Your objective: Output only this range of the data below: the line that contains "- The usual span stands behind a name" through the final line, both ends included, each retyped exactly.

Data below:
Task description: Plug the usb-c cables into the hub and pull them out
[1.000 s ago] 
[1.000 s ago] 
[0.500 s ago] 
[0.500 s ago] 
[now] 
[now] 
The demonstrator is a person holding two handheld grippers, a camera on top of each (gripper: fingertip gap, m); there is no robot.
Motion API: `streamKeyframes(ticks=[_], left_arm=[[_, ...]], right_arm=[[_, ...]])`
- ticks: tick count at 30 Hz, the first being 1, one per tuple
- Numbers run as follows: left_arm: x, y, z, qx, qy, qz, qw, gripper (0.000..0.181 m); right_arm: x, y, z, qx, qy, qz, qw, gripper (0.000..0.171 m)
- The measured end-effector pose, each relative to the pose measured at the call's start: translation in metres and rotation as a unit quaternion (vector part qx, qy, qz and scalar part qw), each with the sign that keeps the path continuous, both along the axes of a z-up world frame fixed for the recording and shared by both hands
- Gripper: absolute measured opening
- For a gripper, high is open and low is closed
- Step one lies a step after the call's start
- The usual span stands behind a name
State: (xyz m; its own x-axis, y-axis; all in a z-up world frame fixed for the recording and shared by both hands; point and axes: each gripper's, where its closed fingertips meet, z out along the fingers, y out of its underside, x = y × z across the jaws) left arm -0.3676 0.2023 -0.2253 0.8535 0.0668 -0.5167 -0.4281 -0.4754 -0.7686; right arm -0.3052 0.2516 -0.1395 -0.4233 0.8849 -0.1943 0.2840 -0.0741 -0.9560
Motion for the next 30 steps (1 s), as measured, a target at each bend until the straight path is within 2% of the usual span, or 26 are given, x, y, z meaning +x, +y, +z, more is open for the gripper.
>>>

Written solution:
- The usual span stands behind a name
State: (xyz m; its own x-axis, y-axis; all in a z-up world frame fixed for the recording and shared by both hands; point and axes: each gripper's, where its closed fingertips meet, z out along the fingers, y out of its underside, x = y × z across the jaws) left arm -0.3676 0.2023 -0.2253 0.8535 0.0668 -0.5167 -0.4281 -0.4754 -0.7686; right arm -0.3052 0.2516 -0.1395 -0.4233 0.8849 -0.1943 0.2840 -0.0741 -0.9560
Motion for the next 30 steps (1 s), as measured, a target at each bend until the straight path is within 2% of the usual span, or 26 are given, x, y, z meaning +x, +y, +z, more is open for the gripper.
>>>

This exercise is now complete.